However, of course it’s not quite that simple! One nuance and two complications arise.

The nuance is perhaps not necessary to consider deeply in the modern world, but it’s easy enough to understand, and to implement a probably-superfluous workaround for someone else not doing so a few decades ago… Every 7th encoded byte will have one bit from one character, and seven bits from the next. But, since there might not be a “next” character, the decoder can’t know exactly how many septets are encoded in a message just based on the number of octets. There is a length field in the PDU, which contains the number of septets in the message (when 7-bit encoding is used), so a good decoder will read that length field and know when to stop decoding septets. However, apparently the decoding algorithm on some phones wasn’t good at stopping on the specified septet, and in cases where the last byte had only one bit of valid data, that algorithm would interpret the 7 remaining bits as valid too! With the above encoding algorithm, the remaining 7 bits would be 0, so a text of “awesome” encoded using it might decode on these phones as “awesome@”.

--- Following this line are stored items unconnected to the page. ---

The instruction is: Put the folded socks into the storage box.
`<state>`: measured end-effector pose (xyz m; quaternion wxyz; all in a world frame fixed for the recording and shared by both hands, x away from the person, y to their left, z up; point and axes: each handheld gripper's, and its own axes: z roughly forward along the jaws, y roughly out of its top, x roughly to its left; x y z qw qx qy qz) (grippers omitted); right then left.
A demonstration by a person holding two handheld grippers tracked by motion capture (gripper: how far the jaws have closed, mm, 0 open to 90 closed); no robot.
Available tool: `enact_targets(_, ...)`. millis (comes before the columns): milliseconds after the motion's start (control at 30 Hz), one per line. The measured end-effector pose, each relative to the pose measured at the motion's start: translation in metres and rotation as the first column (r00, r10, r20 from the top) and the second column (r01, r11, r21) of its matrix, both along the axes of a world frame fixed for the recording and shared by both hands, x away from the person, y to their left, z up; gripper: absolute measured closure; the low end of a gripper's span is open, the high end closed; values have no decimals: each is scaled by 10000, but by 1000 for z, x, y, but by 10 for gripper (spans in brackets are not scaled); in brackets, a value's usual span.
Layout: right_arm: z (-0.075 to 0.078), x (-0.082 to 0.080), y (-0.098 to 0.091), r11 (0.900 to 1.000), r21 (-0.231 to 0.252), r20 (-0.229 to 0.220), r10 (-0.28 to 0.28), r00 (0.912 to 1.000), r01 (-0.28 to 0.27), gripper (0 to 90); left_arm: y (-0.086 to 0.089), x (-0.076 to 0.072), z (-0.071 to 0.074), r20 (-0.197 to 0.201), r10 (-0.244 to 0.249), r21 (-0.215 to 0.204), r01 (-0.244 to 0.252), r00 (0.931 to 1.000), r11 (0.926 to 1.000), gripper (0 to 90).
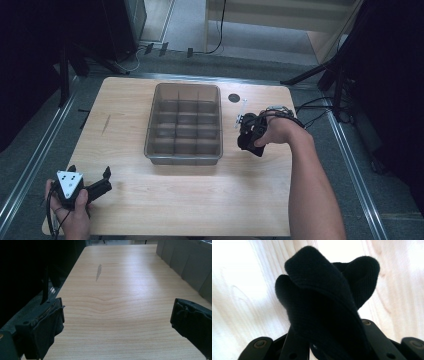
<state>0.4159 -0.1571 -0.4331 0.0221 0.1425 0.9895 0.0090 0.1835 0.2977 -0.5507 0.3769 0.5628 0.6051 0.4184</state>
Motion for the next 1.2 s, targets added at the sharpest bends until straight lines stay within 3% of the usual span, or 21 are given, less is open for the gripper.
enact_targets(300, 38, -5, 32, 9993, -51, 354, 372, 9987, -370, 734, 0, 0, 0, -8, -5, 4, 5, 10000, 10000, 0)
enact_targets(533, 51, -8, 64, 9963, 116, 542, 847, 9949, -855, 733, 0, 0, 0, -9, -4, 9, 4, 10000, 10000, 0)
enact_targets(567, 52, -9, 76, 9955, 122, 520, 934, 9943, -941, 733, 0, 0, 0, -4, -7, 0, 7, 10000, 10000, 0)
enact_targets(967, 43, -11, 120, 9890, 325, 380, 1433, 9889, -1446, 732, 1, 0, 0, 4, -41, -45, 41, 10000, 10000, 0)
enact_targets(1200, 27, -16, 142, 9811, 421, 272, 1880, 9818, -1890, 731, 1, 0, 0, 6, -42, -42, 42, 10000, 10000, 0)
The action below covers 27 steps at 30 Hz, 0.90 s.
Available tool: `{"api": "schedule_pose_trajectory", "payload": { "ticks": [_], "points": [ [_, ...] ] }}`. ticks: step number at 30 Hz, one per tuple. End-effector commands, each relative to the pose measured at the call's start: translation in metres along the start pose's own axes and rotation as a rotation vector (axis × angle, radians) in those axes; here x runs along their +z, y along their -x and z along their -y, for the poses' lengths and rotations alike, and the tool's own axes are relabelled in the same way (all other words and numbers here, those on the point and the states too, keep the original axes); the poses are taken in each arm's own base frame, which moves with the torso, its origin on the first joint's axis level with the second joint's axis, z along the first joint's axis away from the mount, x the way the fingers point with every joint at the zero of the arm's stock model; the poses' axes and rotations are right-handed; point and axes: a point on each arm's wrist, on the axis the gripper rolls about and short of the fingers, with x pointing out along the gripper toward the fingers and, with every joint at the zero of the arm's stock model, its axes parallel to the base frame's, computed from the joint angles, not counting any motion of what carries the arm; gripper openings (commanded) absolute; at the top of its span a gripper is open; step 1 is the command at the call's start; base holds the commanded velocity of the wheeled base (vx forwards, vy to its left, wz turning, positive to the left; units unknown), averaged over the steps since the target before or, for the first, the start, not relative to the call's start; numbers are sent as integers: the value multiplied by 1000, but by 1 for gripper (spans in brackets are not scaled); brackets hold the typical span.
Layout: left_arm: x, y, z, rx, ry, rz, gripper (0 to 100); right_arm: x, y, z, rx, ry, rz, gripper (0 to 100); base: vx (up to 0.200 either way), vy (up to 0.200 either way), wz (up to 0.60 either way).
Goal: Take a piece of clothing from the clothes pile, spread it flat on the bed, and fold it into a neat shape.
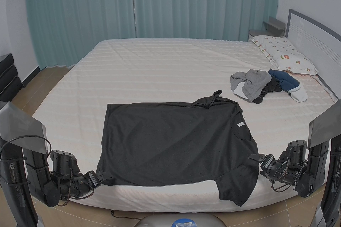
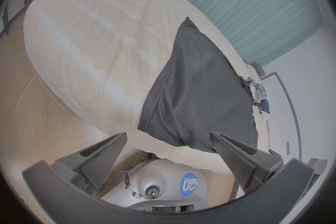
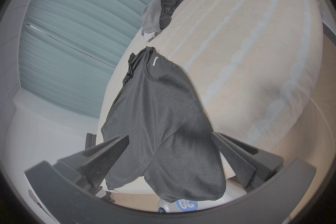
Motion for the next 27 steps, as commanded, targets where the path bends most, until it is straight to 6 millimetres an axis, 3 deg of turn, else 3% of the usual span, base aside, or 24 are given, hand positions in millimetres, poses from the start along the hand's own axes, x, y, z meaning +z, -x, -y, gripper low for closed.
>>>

To work around this, when the last encoded byte has only one valid bit, the remaining 7 are to be padded with carriage return aka '\r' or 0x0D in our alphabet. This is just a matter of setting the octet local variable in our encoder like this:

        let octet = if buffered_bits == 1 {
            // Work around for poor decoders
            (buf & 0xFF) as u8 | 0x0D << 1
        } else {
            (buf & 0xFF) as u8
        };

The first complication is the simpler one: people needed a bigger alphabet.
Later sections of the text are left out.